Exercise description: The required output is the exact run of lines in the listing below from the line holding "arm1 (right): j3" through the line holding "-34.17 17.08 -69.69", with no pictures.
::::::::::
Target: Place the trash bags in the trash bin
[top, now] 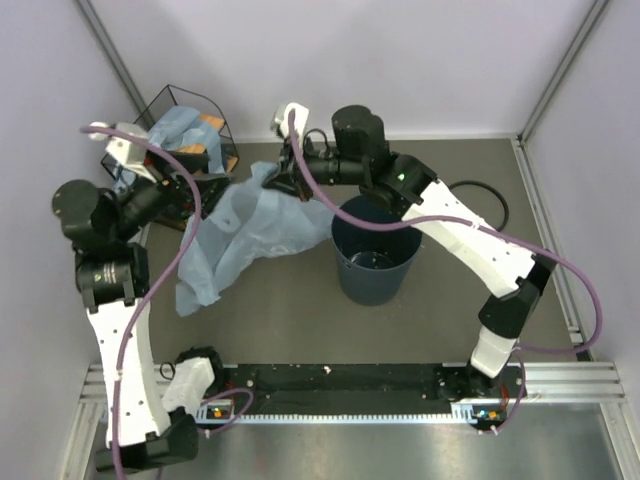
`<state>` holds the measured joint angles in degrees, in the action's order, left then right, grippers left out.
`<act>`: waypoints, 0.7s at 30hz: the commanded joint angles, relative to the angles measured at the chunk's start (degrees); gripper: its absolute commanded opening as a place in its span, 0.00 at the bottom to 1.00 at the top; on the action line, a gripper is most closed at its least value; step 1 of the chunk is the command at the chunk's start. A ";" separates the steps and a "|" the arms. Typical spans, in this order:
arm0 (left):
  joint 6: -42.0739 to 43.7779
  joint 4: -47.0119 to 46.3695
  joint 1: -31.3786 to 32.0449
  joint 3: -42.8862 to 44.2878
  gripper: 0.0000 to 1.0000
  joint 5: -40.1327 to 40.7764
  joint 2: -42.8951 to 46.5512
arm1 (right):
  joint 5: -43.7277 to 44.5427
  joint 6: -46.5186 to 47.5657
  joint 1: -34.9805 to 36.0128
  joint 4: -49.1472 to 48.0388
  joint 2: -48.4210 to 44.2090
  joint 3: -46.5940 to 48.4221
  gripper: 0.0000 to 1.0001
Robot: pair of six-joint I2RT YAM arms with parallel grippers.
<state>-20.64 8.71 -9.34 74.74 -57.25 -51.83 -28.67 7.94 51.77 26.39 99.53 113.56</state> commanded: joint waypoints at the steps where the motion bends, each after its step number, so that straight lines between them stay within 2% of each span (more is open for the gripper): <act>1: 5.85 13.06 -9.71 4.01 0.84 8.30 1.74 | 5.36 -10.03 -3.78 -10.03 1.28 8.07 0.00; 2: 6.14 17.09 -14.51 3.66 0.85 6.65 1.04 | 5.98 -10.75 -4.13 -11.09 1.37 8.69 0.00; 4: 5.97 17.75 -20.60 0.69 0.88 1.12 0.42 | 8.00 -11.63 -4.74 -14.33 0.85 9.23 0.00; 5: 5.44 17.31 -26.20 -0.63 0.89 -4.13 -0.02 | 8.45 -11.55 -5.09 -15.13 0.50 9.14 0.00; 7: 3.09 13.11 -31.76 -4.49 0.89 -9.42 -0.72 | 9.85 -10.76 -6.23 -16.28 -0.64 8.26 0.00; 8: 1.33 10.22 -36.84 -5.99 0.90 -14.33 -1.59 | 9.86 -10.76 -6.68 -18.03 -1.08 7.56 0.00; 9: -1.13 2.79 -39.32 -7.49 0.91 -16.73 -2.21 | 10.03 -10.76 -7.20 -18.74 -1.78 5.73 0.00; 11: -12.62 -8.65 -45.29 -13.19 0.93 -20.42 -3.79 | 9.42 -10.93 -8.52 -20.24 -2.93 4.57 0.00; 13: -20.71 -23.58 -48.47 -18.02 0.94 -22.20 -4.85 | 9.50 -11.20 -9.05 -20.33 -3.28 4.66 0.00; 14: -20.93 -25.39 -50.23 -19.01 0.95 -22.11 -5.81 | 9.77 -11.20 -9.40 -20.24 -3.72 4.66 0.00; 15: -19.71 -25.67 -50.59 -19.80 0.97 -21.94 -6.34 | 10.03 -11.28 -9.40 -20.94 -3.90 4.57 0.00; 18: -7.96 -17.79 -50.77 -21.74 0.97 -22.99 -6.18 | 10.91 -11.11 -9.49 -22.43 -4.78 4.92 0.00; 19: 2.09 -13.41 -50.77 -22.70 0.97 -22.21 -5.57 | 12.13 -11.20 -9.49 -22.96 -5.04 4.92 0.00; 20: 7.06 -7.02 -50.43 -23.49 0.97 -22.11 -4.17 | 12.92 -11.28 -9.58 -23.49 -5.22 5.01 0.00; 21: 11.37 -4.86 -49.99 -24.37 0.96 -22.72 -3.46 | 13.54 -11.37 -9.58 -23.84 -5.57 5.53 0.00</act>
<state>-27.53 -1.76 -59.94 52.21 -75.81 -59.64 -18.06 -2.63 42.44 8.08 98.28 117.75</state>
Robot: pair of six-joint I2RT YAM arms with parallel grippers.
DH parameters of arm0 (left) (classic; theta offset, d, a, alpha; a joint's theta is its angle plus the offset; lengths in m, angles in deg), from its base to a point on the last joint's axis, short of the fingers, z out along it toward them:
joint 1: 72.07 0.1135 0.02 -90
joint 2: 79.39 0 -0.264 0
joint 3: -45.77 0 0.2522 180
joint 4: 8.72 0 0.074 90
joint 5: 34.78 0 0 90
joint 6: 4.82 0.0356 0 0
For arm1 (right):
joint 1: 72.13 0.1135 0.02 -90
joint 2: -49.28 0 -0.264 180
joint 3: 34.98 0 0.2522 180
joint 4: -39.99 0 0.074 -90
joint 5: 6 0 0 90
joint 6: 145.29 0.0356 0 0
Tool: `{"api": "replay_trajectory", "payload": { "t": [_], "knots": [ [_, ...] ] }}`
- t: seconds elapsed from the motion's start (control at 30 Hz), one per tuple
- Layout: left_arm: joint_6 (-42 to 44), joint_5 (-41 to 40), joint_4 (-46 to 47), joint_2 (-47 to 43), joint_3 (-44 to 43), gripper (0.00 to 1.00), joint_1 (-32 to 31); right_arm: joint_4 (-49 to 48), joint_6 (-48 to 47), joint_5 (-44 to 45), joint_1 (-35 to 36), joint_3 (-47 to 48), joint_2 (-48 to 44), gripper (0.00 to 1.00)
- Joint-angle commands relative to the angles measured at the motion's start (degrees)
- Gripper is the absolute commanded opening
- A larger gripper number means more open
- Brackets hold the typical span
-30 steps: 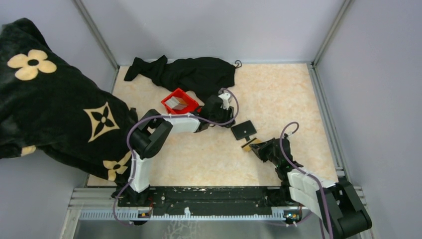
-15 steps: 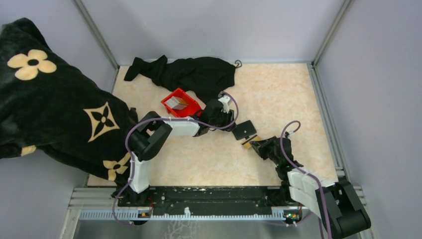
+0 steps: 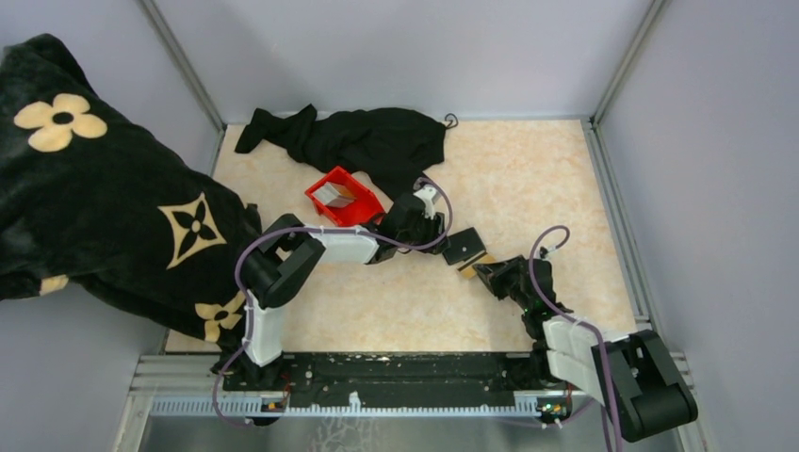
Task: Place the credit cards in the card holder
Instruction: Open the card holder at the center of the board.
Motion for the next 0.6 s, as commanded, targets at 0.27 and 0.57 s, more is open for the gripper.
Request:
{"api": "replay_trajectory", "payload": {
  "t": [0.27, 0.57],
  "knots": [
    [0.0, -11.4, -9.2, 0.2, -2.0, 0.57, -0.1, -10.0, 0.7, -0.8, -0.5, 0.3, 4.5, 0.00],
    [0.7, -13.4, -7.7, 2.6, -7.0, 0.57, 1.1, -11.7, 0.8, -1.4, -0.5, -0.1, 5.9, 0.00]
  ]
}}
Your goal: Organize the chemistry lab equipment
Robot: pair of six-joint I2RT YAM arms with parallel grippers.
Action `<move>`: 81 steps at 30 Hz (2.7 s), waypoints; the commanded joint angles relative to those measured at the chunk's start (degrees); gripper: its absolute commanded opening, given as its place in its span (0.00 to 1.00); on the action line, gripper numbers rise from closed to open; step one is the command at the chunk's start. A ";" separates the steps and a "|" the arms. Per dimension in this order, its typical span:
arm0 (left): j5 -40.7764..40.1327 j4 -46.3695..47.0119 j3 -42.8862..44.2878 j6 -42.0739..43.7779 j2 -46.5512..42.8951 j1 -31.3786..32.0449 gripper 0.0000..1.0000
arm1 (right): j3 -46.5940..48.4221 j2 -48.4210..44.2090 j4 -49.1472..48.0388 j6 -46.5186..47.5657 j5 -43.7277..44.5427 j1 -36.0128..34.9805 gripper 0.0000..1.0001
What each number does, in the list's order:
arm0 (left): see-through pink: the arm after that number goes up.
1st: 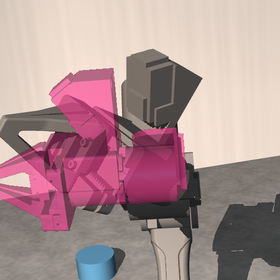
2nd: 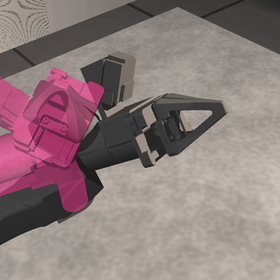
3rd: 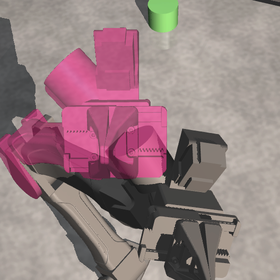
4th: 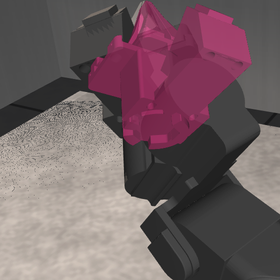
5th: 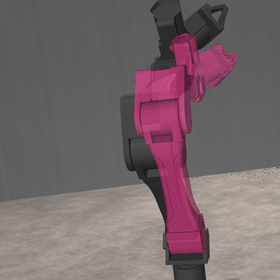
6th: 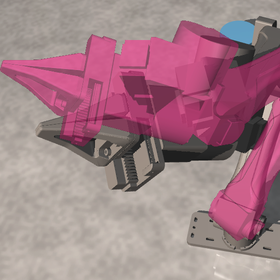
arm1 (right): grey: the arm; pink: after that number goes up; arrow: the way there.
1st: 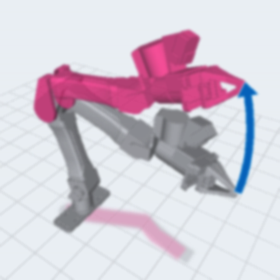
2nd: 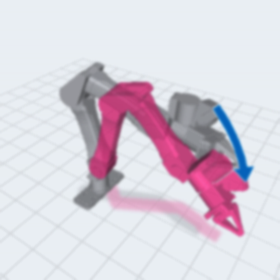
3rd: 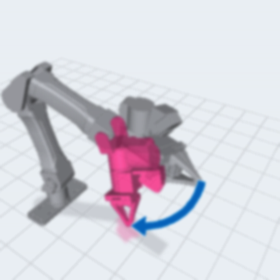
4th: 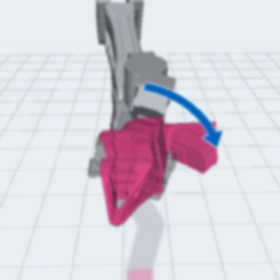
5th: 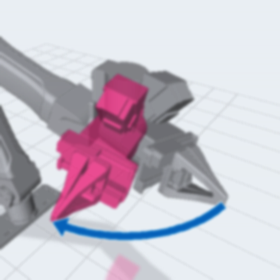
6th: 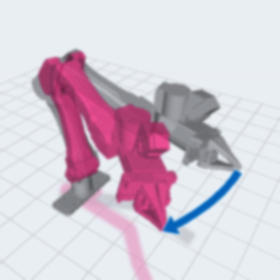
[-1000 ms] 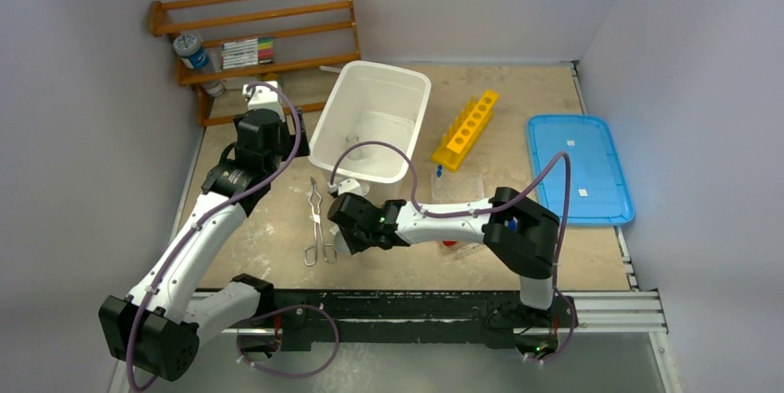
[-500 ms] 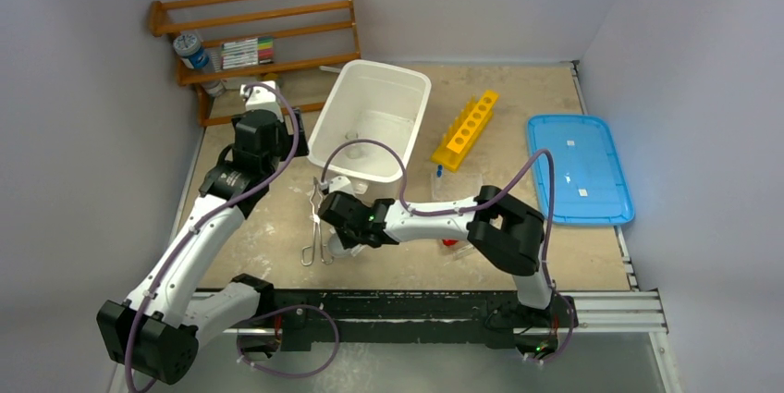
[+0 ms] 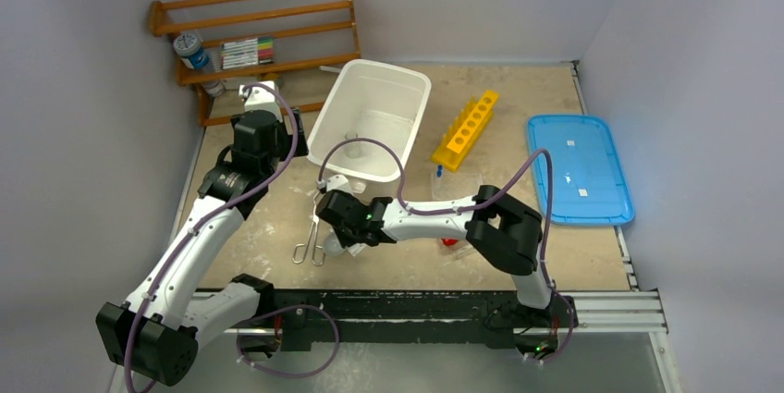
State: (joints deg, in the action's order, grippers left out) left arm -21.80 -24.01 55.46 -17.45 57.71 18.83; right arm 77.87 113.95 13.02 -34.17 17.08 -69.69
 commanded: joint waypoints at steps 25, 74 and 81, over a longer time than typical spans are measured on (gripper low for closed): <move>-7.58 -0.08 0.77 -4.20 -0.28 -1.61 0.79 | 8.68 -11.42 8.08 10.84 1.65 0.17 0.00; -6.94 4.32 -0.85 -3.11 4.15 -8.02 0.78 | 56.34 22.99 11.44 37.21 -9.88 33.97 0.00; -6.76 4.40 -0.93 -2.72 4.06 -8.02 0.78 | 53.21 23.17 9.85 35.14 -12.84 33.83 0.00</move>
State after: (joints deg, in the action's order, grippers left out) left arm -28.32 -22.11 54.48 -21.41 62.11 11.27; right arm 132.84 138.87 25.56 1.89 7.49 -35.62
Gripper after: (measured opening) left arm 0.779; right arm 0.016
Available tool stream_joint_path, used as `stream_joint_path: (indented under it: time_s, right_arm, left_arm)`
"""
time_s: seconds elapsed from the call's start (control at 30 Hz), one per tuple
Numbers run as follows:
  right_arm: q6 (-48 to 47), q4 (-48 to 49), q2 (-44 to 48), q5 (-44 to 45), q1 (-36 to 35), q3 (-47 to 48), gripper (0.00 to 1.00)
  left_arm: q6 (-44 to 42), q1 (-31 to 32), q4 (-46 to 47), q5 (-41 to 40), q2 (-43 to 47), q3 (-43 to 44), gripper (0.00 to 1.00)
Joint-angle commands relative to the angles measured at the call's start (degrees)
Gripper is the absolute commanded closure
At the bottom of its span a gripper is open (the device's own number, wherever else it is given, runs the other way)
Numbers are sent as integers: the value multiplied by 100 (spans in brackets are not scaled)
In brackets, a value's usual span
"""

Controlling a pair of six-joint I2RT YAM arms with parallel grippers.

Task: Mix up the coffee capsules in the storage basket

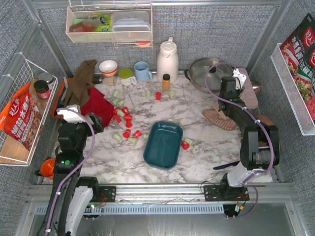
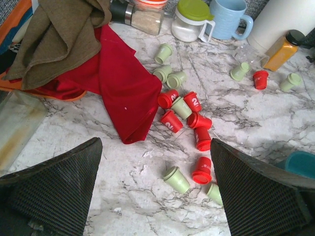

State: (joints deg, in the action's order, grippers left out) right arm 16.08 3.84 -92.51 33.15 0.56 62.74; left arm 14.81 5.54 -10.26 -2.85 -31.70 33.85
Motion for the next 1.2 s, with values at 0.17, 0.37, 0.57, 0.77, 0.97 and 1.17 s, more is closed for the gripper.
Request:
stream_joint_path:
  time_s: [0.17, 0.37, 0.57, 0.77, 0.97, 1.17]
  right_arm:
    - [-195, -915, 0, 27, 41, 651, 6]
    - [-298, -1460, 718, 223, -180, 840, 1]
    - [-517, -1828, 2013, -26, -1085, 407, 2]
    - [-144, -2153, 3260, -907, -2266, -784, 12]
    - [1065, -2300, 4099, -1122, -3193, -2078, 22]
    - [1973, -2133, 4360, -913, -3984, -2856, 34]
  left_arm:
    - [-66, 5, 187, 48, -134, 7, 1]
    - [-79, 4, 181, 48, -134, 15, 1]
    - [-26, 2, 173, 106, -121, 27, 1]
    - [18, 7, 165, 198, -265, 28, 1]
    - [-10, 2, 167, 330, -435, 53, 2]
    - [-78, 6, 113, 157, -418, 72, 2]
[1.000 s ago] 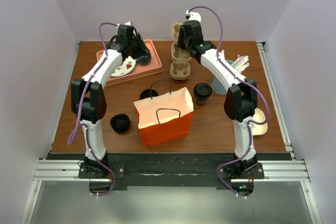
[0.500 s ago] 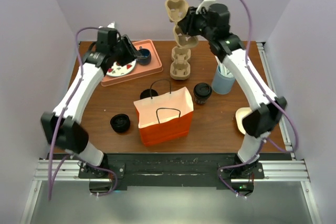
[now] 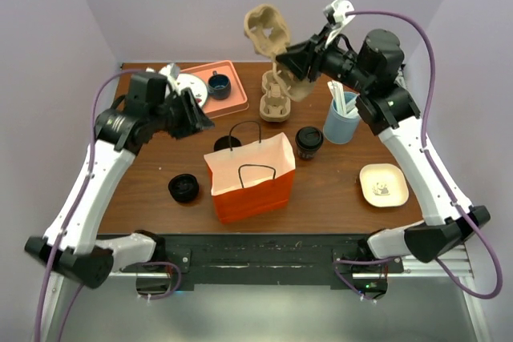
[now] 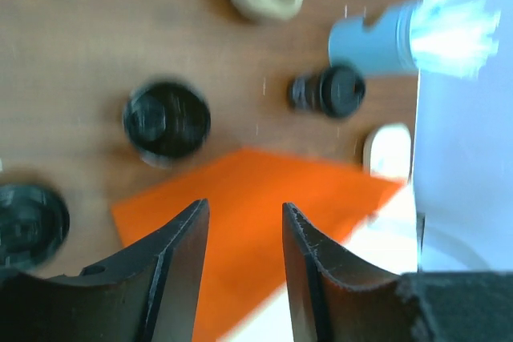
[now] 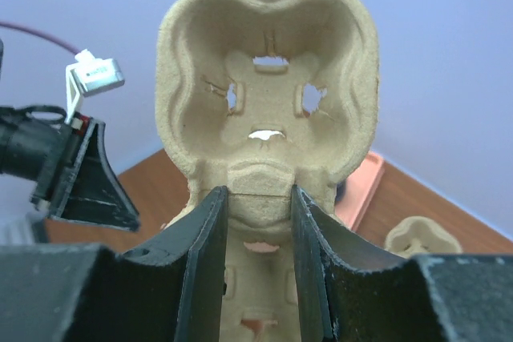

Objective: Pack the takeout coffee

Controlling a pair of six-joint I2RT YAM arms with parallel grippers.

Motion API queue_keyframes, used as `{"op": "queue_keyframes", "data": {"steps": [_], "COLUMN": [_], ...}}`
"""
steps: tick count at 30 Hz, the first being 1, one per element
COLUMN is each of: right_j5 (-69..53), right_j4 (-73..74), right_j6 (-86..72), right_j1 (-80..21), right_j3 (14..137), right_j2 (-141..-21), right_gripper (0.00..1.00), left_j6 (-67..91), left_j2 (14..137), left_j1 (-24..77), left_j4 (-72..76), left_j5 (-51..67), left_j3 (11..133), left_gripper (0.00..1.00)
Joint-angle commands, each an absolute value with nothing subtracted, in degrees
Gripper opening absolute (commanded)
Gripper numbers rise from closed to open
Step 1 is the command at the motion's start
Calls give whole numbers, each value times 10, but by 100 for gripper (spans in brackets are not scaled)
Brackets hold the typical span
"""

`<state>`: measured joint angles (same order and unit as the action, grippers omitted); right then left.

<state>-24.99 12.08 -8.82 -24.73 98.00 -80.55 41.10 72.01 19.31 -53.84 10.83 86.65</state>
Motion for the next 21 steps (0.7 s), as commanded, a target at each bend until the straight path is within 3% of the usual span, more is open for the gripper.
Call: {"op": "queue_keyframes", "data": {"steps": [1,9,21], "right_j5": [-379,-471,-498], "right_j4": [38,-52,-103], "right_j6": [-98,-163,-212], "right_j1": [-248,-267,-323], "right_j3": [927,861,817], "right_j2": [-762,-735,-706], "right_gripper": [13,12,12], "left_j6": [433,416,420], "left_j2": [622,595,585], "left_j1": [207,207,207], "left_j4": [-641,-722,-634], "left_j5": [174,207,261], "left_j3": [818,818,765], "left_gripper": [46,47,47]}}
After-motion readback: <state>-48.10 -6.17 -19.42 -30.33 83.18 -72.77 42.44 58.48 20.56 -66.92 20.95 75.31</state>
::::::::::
Task answer:
arm1 (right): j3 -46.5940..48.4221 j2 -48.4210..44.2090 j4 -49.1472..48.0388 j6 -46.5186..47.5657 j5 -43.7277..44.5427 j1 -36.0128..34.9805 gripper 0.0000..1.0001
What each number does, in the list's order:
arm0 (left): see-through pink: the arm after that number goes up.
1st: 
2nd: 
3rd: 
4th: 
5th: 
6th: 
arm1 (right): grey: the arm; pink: after that number goes up; arrow: the way there.
1st: 
2nd: 
3rd: 
4th: 
5th: 
6th: 
[-1000 ms] 
[-500 ms] 
[+0 ms] 
State: (joints deg, in the action's order, grippers left out) left arm -21.80 -24.01 55.46 -17.45 57.71 18.83; right arm 77.87 113.95 13.02 -34.17 17.08 -69.69

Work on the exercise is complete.